BRIEF: Scan the records beneath this line for the line holding "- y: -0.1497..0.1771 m" and the line holding "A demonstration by", then transcribe exactly those two and all lines between.

Extracted data entries:
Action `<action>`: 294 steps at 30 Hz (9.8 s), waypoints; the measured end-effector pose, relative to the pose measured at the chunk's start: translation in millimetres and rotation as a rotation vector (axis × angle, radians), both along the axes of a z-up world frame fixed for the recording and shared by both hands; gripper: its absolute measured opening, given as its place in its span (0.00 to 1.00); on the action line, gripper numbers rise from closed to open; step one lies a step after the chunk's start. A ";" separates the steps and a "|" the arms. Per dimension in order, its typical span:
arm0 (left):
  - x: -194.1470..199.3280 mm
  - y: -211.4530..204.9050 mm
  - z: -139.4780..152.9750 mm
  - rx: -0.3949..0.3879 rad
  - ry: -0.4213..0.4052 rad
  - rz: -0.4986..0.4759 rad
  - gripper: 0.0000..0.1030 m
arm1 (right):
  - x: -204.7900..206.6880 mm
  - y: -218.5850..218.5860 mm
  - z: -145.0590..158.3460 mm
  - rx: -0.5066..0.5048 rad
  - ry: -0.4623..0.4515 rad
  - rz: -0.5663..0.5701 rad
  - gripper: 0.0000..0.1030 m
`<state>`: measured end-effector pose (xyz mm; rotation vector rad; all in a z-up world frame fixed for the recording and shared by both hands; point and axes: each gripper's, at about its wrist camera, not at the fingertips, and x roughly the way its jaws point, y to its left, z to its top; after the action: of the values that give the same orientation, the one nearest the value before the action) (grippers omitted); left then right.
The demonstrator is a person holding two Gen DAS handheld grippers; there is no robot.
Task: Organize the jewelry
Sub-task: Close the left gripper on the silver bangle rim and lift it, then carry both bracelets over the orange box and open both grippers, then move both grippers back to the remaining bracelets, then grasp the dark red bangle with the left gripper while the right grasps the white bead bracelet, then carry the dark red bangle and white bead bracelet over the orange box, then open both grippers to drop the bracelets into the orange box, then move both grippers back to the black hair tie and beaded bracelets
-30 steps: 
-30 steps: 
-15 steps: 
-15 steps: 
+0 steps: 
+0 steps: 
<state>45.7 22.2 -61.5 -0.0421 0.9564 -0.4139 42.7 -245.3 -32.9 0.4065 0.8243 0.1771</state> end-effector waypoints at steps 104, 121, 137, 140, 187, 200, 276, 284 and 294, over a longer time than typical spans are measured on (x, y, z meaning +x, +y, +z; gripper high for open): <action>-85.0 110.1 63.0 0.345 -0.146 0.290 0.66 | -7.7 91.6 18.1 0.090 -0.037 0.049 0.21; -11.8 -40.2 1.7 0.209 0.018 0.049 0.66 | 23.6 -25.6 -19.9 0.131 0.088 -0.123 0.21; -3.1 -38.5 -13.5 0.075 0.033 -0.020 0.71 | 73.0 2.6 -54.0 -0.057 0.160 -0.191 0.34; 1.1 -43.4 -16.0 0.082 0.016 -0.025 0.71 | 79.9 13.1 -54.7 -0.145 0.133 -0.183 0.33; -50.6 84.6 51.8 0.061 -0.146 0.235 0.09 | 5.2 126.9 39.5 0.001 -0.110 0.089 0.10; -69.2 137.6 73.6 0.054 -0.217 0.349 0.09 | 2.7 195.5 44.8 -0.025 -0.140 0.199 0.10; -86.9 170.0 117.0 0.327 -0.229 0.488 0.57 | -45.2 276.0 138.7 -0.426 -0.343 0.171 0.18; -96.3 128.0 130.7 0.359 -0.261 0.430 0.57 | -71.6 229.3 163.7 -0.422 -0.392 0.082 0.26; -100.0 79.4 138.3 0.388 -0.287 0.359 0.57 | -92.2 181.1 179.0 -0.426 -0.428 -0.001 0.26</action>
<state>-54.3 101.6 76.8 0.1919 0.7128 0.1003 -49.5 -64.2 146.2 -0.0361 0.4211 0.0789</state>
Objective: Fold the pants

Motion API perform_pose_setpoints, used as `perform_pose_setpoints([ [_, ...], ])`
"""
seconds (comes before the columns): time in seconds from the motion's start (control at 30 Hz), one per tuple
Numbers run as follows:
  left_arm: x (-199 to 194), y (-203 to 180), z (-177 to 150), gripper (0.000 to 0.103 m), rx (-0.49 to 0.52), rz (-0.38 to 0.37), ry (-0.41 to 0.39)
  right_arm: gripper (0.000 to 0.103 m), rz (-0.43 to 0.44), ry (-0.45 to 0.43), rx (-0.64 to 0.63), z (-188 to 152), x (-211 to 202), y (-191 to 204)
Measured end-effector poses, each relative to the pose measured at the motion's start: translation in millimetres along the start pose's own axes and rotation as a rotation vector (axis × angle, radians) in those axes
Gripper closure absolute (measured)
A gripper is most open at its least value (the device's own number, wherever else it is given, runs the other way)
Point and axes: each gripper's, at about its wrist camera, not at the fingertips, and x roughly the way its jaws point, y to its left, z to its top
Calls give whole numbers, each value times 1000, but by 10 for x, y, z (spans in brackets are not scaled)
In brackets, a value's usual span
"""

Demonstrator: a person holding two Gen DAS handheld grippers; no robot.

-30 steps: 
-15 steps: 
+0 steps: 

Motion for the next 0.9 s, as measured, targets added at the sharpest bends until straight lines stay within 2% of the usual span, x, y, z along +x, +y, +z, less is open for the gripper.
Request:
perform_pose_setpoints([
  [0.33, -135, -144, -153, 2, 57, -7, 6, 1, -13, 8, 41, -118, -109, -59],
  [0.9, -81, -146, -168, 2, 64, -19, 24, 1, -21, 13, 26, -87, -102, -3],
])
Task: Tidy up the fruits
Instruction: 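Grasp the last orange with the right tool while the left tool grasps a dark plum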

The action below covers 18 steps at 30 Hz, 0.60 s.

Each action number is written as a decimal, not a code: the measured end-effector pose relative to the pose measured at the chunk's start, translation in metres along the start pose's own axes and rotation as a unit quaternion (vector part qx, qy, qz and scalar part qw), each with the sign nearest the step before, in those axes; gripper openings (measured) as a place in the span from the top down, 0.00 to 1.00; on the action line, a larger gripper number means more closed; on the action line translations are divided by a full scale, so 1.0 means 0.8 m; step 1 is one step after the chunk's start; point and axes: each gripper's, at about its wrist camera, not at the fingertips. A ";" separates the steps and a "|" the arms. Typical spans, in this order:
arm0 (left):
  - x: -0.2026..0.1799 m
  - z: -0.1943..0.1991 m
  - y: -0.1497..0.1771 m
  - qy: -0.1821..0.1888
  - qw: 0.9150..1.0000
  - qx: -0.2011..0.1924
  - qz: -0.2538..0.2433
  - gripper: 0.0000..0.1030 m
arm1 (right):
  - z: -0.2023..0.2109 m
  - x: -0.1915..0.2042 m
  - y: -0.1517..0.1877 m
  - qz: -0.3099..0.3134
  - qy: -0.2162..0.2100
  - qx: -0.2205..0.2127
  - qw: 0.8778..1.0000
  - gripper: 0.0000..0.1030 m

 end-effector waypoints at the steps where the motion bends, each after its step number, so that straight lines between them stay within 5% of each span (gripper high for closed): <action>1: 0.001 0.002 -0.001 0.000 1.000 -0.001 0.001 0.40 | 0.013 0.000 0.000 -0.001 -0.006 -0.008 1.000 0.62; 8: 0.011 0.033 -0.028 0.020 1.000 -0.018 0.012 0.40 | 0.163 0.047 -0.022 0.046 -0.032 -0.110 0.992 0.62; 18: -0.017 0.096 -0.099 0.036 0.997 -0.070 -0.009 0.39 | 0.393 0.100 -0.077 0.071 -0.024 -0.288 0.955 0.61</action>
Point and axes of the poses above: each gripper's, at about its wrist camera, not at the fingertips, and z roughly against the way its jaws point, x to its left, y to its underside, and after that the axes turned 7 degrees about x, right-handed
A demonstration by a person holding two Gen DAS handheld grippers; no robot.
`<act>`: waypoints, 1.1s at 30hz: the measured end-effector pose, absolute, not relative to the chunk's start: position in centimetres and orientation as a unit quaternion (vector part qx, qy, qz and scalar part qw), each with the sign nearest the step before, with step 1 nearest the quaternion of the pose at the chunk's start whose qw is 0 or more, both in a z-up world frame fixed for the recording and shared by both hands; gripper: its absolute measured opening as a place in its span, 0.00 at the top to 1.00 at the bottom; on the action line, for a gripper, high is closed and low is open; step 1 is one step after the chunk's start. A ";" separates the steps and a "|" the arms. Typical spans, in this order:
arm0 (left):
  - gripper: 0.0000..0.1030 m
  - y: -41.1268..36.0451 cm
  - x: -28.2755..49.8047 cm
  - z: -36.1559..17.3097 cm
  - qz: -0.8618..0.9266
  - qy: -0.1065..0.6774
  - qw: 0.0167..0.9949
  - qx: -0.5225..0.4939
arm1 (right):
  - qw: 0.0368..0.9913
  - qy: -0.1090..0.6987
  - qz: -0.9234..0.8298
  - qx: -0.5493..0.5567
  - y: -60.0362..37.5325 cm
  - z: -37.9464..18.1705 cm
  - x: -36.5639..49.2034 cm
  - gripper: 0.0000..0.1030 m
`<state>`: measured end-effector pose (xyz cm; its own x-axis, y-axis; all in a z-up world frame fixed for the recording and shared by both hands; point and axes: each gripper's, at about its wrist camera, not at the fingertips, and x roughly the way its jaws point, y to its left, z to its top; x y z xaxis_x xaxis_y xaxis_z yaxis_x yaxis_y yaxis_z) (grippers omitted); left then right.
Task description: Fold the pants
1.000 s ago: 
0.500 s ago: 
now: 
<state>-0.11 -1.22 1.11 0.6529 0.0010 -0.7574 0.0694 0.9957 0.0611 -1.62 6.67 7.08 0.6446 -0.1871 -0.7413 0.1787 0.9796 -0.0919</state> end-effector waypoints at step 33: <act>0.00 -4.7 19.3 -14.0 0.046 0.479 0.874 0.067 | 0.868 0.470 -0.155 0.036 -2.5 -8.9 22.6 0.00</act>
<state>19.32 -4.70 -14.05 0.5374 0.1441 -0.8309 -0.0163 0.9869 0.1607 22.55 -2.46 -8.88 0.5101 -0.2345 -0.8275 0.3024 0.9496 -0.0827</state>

OUTPUT OF THE EXERCISE:
  - y: -0.1497..0.1771 m
  - qy: -0.1821..0.1888
  - qw: 0.9150..1.0000
  - qx: -0.2011..0.1924
  - qz: -0.2538..0.2433
  - gripper: 0.0000..0.1030 m
arm1 (right):
  - z: -0.2023..0.2109 m
  - x: -0.1915..0.2042 m
  - y: -0.1517..0.1877 m
  - qz: -0.3099..0.3134
  - qy: -0.2162..0.2100
  - qx: -0.2205..0.2127
  - qw: 0.8778..1.0000
  - gripper: 0.0000..0.1030 m

 end-effector waypoints at the steps where the motion bends, each after its step number, so that straight lines between them stay within 5% of each span (gripper high for closed): <action>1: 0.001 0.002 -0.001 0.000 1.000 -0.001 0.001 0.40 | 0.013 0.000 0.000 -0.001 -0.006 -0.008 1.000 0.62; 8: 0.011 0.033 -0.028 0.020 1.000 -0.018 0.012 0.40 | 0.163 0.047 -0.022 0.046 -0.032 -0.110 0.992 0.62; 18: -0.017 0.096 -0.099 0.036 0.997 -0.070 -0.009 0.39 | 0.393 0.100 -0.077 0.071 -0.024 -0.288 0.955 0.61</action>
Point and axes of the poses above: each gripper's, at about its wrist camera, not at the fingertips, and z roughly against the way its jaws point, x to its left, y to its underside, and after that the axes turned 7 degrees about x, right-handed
A demonstration by a person holding two Gen DAS handheld grippers; no robot.

Here the output is complete.